ACTIVELY FACILITATE THE PROCESS OF NATIONAL HEALING
WHILE WE work at solutions to stem the incidence of crime (and we must do so collectively), we may want to concurrently actively facilitate the process of national healing. Each family, school, church, business place, hospital, social club, and association needs to create a safe space in which members can vocalise their pain, horror, revulsion, and dismay. This space should encourage and enable the release of tears to wash the soul, to cleanse the inner being, and bring us back to being human again; help us to be a people that feel, and care, and interact in affirmative ways, knowing that we share comparable emotional experiences.
This recommendation is similar to support group therapy that helps participants reduce the tension and reclaim inner peace. Trained therapists could volunteer an hour each month, to lead groups through the redemptive process and teach families to re-engage and talk through their sorrow. Mothers should reorient our sons to an understanding that big strong men do cry, and need to talk and mourn as part of a positive and cathartic process.

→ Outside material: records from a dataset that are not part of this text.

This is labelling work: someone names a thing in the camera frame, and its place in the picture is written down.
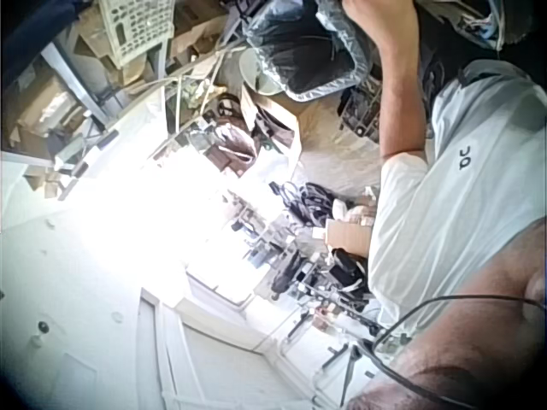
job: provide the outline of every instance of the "black cable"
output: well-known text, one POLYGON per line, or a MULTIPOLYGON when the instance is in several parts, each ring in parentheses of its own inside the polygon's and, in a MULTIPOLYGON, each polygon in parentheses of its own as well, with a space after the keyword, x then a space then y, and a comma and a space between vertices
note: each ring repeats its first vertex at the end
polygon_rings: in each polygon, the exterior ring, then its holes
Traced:
POLYGON ((445 397, 442 395, 437 395, 436 393, 430 391, 429 389, 424 389, 423 387, 420 387, 412 383, 406 377, 402 376, 401 374, 392 370, 390 367, 386 366, 374 352, 374 350, 377 348, 377 346, 380 343, 384 342, 384 340, 386 340, 386 338, 388 338, 388 336, 390 336, 390 334, 392 334, 396 328, 398 328, 405 320, 407 320, 414 313, 418 312, 425 306, 435 302, 455 301, 455 300, 499 300, 499 301, 509 301, 509 302, 522 302, 527 305, 532 305, 532 306, 535 306, 536 308, 540 308, 543 311, 547 309, 547 307, 542 303, 535 302, 531 299, 514 297, 514 296, 501 296, 501 295, 440 296, 440 297, 436 297, 428 301, 425 301, 421 303, 420 305, 418 305, 417 307, 415 307, 414 309, 410 310, 410 312, 408 312, 400 320, 398 320, 397 323, 395 323, 395 325, 393 325, 386 333, 384 333, 382 336, 376 339, 376 341, 372 344, 370 348, 365 346, 362 341, 360 341, 358 344, 359 344, 359 347, 364 351, 365 355, 373 362, 373 364, 376 367, 378 367, 379 370, 381 370, 387 377, 401 384, 403 387, 407 388, 413 393, 417 395, 421 395, 422 397, 425 397, 428 400, 436 402, 438 404, 451 405, 451 406, 467 408, 467 409, 475 409, 477 408, 476 406, 472 406, 470 404, 463 403, 458 400, 450 399, 449 397, 445 397))

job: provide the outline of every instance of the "t-shirt logo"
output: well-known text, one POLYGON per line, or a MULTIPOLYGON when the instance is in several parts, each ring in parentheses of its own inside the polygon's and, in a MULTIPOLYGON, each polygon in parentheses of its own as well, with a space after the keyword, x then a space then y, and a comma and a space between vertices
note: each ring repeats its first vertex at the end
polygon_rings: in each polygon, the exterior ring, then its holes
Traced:
POLYGON ((465 149, 460 149, 460 171, 463 168, 466 168, 471 164, 471 147, 468 145, 468 147, 465 149))

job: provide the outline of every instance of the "person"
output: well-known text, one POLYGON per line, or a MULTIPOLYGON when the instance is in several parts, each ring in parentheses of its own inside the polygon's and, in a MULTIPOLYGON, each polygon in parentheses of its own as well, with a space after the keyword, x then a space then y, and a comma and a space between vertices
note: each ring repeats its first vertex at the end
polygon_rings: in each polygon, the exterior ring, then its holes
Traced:
MULTIPOLYGON (((343 0, 375 42, 383 90, 378 215, 369 288, 379 322, 397 323, 447 295, 513 296, 544 306, 547 96, 505 61, 472 61, 436 96, 434 158, 418 77, 419 27, 412 0, 343 0)), ((440 395, 483 402, 518 381, 544 344, 527 310, 432 304, 398 329, 412 342, 391 363, 440 395), (524 328, 533 329, 523 336, 524 328)), ((350 409, 443 405, 380 374, 350 409)))

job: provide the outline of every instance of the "white crate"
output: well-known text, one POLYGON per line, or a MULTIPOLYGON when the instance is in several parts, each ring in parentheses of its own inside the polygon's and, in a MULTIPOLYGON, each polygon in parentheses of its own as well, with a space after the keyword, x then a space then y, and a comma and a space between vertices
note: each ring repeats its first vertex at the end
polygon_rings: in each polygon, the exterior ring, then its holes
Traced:
POLYGON ((174 35, 174 3, 174 0, 100 0, 118 68, 174 35))

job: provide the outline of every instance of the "tangled wires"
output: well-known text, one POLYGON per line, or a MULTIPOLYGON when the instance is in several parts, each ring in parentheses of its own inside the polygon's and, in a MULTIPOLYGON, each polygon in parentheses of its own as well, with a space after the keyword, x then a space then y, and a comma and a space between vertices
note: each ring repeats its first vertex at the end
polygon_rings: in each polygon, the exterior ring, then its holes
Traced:
POLYGON ((324 228, 326 220, 332 219, 332 204, 336 198, 322 186, 310 182, 300 187, 292 182, 281 186, 272 182, 269 186, 304 226, 324 228))

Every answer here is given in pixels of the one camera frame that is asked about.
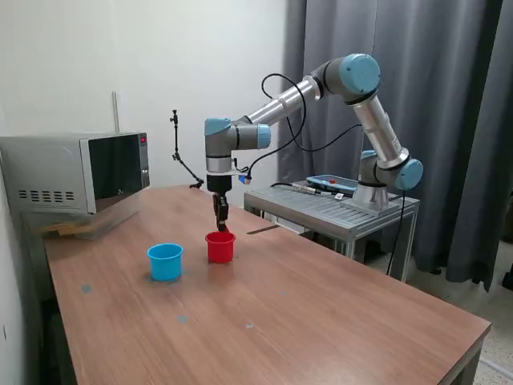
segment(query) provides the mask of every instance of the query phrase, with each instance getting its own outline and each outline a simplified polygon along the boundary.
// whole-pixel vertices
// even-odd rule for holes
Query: robotic arm
[[[327,95],[341,95],[362,123],[374,150],[364,151],[360,162],[354,204],[367,210],[383,210],[388,205],[386,186],[408,190],[422,177],[422,163],[411,159],[399,143],[390,120],[379,102],[380,69],[372,56],[352,54],[331,60],[297,84],[305,101]],[[217,227],[225,229],[228,218],[226,192],[232,188],[232,151],[267,148],[271,143],[269,126],[302,107],[296,87],[281,93],[266,105],[237,121],[205,120],[207,188],[214,193]]]

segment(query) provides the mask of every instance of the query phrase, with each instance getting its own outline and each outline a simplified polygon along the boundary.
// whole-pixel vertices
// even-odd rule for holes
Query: red cup
[[[235,235],[228,231],[207,234],[207,255],[210,263],[229,263],[233,259]]]

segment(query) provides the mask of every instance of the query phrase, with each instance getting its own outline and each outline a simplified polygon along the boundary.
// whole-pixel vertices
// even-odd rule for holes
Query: blue cup
[[[174,243],[162,243],[148,249],[151,278],[156,281],[174,281],[182,275],[184,249]]]

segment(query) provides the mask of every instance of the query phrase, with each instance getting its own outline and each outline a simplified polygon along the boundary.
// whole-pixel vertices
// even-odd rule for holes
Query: white wall
[[[0,135],[5,122],[0,105]],[[30,384],[38,376],[34,291],[22,263],[0,174],[0,383]]]
[[[108,2],[2,2],[0,52],[9,133],[114,129],[119,83]]]
[[[123,131],[147,131],[153,186],[193,179],[172,160],[171,110],[179,110],[180,155],[204,178],[204,119],[237,119],[267,98],[261,79],[283,68],[286,0],[113,0]],[[269,82],[279,93],[279,82]],[[240,165],[269,151],[236,154]],[[254,168],[250,186],[234,178],[228,199],[277,178],[275,156]]]

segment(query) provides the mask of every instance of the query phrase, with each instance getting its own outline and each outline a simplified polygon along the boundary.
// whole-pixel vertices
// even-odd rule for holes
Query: microwave
[[[0,153],[22,212],[96,214],[150,184],[146,132],[8,136]]]

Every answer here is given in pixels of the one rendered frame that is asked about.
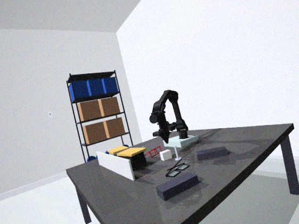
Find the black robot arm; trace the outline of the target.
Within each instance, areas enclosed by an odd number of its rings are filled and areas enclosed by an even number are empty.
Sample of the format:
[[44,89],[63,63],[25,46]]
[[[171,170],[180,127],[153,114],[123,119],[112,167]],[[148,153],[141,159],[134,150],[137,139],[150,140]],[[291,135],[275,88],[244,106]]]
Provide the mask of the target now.
[[185,121],[182,119],[178,105],[178,98],[178,92],[174,90],[165,90],[161,98],[154,103],[149,120],[151,123],[157,123],[166,120],[164,109],[166,107],[165,103],[168,99],[172,103],[176,122],[173,122],[171,124],[169,122],[167,122],[167,124],[164,123],[164,131],[174,131],[176,129],[177,132],[179,132],[179,139],[185,139],[188,138],[188,127]]

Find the long white flat panel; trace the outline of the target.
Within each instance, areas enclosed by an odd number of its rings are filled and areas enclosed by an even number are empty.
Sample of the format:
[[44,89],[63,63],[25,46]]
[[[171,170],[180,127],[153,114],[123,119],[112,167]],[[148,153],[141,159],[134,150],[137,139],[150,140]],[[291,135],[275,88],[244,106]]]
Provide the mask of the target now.
[[96,153],[100,165],[135,181],[135,176],[130,160],[108,155],[98,151]]

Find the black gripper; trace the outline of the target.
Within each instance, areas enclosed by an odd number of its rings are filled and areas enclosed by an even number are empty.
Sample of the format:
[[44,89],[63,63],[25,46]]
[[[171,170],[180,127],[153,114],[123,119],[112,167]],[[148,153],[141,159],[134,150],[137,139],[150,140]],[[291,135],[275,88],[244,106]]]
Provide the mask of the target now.
[[167,124],[168,121],[164,120],[164,121],[160,121],[157,123],[157,125],[159,125],[159,130],[156,132],[153,132],[153,137],[161,137],[165,143],[169,143],[169,135],[170,135],[170,131],[166,130],[164,131],[164,123]]

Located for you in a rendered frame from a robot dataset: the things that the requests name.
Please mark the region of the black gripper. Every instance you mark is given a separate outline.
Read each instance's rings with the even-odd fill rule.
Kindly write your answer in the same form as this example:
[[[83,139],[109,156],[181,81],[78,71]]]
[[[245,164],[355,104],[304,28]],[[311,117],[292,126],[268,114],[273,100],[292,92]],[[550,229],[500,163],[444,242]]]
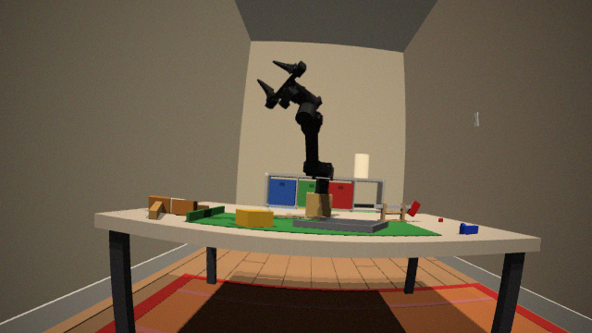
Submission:
[[[285,92],[285,90],[291,86],[291,84],[294,82],[296,83],[300,89],[302,90],[301,93],[297,93],[297,95],[294,97],[294,104],[300,104],[303,99],[306,97],[307,93],[309,92],[308,90],[306,90],[306,88],[304,86],[301,86],[300,83],[296,82],[296,77],[301,77],[303,75],[303,73],[306,70],[306,65],[301,61],[298,65],[295,63],[294,65],[290,65],[290,64],[285,64],[282,62],[278,62],[278,61],[273,61],[274,64],[276,66],[279,66],[281,68],[283,68],[284,70],[287,70],[287,72],[291,74],[290,77],[288,77],[288,79],[285,81],[285,83],[281,86],[281,88],[277,91],[277,93],[274,92],[274,89],[268,85],[265,84],[265,82],[263,82],[262,80],[257,80],[259,82],[259,84],[261,85],[261,87],[263,88],[265,95],[266,95],[266,104],[265,107],[267,108],[271,108],[273,109],[279,100],[279,96]],[[286,87],[286,88],[285,88]]]

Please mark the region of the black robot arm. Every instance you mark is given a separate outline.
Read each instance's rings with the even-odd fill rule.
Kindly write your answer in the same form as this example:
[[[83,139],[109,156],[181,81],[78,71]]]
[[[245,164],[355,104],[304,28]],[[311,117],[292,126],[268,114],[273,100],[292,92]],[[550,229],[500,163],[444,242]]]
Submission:
[[[302,90],[296,83],[292,83],[279,98],[278,105],[287,108],[290,101],[294,101],[297,93]],[[303,101],[298,104],[295,120],[301,125],[302,132],[305,135],[306,160],[303,162],[303,172],[306,176],[316,179],[315,193],[329,195],[329,181],[333,181],[334,167],[332,163],[318,161],[318,132],[323,126],[323,117],[317,108],[322,104],[321,96],[316,97],[308,92]],[[331,179],[317,179],[331,178]]]

Psychologist D.M.E.P. Seligman’s article ‘Positive Psychology, Positive Prevention and Positive Therapy’ extols the value of “narration”, a strategy of telling our stories to help us make sense of what seems otherwise chaotic. The psychologist notes that narration assists i n distilling and discovering a trajectory in our lives which leads us to a new sense of perspective and purpose. (p.7).
We are truly a resilient people. With dogged determination we can convert sadness and despondency to camaraderie and optimism, as we continue to move forward to achieve the greatness for which we are destined.